• Work required:
Please return every line below that contains the string "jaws".

• Given material:
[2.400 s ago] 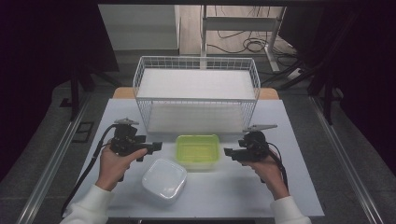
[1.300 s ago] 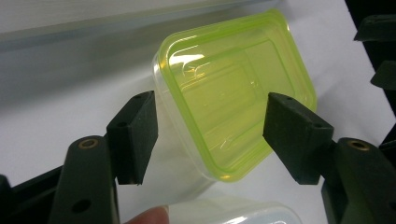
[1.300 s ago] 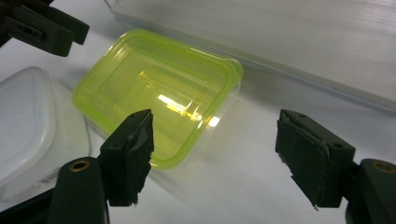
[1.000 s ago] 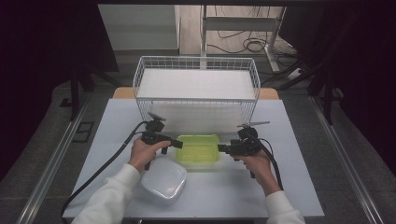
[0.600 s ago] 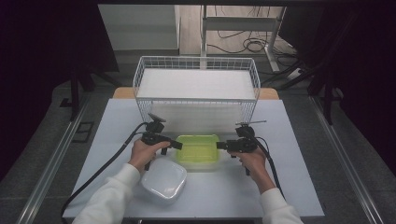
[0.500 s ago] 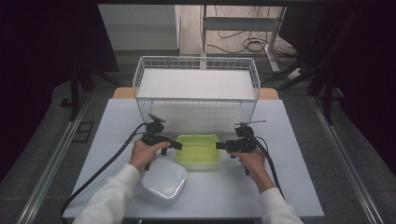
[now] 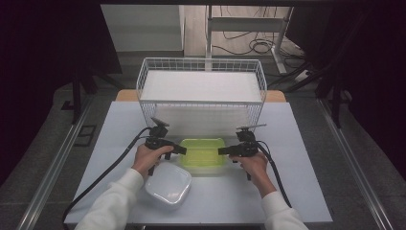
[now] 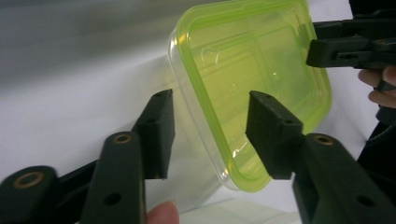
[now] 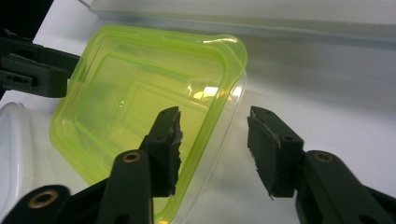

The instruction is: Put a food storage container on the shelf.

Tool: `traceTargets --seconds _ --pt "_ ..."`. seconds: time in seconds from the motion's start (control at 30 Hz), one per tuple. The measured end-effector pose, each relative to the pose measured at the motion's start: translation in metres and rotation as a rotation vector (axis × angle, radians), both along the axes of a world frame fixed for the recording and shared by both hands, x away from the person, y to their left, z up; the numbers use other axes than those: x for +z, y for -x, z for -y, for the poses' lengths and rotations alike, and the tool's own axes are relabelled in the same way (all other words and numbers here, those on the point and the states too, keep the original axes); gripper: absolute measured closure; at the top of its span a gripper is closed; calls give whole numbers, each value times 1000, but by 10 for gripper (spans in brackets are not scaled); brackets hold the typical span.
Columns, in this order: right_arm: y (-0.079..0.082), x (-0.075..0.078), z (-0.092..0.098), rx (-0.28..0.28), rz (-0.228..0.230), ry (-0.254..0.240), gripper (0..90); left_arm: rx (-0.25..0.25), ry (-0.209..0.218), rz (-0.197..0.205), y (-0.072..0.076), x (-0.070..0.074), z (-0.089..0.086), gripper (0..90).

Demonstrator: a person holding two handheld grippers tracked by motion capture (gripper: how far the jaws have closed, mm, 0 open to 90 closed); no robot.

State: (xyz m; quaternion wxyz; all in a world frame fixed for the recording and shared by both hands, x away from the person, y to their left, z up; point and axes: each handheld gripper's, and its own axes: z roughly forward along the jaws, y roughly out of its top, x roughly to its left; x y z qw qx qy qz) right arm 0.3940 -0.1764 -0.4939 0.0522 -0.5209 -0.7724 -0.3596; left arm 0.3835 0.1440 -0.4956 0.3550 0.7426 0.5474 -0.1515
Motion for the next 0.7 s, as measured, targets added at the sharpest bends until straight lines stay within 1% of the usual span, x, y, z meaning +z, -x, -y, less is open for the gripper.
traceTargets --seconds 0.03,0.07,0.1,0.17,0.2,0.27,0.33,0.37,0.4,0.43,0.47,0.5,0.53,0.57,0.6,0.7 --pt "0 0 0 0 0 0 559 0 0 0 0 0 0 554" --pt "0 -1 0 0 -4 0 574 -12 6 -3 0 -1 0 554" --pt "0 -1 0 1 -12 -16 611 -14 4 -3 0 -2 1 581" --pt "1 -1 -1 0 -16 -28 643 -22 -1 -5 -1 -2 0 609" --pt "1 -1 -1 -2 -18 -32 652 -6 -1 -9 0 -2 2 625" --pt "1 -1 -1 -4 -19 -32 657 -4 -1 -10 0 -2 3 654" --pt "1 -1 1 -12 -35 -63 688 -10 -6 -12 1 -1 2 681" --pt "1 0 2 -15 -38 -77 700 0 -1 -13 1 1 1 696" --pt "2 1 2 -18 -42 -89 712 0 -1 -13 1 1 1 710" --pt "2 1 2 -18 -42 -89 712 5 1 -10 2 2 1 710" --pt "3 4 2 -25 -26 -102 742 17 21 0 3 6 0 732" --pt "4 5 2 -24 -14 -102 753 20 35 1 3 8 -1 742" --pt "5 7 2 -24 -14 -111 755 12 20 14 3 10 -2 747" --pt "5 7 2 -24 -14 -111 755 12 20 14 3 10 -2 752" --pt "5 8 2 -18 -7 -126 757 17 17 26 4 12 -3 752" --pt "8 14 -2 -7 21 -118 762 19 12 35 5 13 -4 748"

• Solution to this task:
Demonstrator: a person holding two handheld grippers tracked by motion capture (gripper: how far the jaws have closed, mm, 0 open to 90 closed); no robot.
State: (xyz m; quaternion wxyz; all in a world frame fixed for the recording and shared by both hands, x away from the person, y to their left, z up; point and axes: each handheld gripper's, and its own axes: z roughly forward along the jaws, y roughly out of its top, x roughly to its left; x y z qw qx qy qz) right arm 0.3940 -0.1764 -0.4939 0.0522 -0.5209 -0.7724 -0.3596; left arm 0.3835 0.1440 -0.4956 0.3550 0.7426 0.5474 -0.1515

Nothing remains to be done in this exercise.